# Task description
State how many lines in this listing include the word "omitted", and nothing else.

# Information supplied

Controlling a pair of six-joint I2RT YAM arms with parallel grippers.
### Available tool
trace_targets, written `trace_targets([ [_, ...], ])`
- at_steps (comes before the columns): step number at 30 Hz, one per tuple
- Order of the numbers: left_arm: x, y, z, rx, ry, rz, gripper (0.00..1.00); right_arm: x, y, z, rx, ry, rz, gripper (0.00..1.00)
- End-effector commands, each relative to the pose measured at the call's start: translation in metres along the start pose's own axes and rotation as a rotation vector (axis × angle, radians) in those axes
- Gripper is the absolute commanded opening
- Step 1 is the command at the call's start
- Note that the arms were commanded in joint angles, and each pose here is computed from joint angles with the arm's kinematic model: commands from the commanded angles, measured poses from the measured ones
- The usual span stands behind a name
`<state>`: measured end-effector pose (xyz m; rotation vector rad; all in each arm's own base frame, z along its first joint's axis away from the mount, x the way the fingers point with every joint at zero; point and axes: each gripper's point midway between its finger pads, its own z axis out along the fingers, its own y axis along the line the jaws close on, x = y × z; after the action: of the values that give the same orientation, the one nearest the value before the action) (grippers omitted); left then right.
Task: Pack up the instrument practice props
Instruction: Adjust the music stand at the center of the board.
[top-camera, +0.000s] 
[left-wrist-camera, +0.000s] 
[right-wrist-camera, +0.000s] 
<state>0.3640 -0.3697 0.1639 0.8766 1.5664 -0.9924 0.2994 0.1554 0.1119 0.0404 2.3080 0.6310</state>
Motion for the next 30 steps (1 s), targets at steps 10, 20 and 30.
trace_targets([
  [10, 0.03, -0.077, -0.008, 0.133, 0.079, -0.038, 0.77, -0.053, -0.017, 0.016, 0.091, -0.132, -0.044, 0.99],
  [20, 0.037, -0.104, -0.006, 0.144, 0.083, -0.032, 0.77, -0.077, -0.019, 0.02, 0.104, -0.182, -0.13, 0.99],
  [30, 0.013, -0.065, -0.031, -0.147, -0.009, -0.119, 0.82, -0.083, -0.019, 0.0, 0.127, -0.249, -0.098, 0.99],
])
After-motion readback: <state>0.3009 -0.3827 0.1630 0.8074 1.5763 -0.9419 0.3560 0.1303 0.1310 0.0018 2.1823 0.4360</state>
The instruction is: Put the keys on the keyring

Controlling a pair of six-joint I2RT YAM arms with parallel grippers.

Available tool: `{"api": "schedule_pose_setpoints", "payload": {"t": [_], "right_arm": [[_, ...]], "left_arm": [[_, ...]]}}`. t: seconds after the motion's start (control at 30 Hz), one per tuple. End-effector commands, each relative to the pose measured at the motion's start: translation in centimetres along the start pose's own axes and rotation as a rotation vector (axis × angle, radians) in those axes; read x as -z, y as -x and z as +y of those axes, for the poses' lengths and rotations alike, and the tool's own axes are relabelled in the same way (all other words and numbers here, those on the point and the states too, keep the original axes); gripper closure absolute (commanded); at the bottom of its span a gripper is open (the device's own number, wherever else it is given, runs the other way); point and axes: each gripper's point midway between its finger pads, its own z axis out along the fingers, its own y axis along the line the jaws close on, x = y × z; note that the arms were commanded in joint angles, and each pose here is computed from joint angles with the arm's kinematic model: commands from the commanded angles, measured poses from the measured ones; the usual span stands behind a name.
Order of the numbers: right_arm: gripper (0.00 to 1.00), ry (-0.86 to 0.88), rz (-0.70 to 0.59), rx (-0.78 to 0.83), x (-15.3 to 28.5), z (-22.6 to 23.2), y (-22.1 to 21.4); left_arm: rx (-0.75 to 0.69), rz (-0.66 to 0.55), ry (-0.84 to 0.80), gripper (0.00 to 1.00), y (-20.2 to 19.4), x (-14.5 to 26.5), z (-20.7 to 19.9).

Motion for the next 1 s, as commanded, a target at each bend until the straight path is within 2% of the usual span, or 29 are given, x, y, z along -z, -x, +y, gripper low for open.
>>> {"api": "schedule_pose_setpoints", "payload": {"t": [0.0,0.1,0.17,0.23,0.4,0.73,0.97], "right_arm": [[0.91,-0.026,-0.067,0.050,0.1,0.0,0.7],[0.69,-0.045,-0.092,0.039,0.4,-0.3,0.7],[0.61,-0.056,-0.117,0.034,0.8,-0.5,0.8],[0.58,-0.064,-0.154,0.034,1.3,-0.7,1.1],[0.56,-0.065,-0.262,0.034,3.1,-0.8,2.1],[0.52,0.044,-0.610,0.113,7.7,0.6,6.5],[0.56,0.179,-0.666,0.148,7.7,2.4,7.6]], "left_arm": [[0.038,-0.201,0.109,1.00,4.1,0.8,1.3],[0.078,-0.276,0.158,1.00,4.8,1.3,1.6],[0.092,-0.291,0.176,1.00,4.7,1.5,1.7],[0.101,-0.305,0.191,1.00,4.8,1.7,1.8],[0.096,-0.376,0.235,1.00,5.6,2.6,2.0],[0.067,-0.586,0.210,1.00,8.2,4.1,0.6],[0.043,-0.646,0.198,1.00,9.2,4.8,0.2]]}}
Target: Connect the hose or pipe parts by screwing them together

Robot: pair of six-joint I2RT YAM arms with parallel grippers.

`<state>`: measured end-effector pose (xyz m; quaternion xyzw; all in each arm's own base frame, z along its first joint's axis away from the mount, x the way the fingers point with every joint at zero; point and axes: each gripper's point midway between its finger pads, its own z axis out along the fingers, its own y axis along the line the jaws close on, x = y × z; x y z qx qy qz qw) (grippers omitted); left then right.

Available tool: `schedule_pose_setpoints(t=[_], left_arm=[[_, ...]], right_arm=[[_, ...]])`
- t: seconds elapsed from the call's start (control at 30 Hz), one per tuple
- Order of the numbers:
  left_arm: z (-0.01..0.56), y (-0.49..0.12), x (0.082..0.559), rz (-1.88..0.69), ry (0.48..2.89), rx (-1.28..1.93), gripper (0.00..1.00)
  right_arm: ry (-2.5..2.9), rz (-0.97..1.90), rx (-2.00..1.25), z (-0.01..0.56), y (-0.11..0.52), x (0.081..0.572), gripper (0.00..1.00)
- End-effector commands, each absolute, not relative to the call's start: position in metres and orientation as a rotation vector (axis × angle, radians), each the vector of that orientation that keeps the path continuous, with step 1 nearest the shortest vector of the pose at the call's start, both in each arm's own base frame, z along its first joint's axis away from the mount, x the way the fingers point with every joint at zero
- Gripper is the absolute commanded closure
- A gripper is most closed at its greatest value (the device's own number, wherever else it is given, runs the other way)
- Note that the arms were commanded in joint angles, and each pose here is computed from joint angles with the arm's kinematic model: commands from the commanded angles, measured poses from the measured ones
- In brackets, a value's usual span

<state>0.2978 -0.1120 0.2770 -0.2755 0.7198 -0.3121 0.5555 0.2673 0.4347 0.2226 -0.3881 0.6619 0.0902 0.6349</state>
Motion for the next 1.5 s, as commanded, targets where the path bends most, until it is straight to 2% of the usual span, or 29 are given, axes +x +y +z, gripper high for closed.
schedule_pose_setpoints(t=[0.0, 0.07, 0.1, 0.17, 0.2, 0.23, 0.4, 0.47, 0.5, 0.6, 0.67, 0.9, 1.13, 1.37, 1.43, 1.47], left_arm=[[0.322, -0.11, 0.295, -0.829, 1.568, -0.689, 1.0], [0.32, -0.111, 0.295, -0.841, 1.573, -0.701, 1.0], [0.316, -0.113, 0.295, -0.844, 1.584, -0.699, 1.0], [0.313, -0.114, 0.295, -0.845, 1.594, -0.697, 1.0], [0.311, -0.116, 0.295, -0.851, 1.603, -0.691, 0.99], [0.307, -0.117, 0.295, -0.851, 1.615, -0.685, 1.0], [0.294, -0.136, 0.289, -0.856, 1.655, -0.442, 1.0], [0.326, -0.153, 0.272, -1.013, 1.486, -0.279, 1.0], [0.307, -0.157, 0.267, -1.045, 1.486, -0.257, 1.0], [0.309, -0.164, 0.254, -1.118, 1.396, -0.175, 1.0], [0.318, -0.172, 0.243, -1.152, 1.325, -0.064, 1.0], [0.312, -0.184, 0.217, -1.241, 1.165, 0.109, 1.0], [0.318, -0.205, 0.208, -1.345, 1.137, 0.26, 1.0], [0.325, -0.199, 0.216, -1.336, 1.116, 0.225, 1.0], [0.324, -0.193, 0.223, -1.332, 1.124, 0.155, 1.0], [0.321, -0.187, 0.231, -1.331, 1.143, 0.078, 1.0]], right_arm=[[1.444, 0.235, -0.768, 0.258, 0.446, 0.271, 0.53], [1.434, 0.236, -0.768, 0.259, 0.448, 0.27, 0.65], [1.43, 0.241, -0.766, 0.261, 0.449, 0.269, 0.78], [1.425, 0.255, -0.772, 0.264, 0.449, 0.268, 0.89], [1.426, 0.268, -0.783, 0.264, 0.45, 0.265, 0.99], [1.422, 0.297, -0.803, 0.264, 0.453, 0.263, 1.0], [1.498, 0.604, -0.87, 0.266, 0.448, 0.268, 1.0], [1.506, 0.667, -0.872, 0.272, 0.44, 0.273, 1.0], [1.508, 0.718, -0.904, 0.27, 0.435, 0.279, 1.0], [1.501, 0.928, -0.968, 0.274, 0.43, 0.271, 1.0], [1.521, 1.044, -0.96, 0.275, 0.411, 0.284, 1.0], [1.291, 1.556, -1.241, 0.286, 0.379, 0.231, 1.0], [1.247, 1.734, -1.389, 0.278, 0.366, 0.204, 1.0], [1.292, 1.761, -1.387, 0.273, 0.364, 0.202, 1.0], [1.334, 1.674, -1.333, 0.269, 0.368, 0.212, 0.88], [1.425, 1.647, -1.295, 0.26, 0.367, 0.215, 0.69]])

# Answer to the exercise
2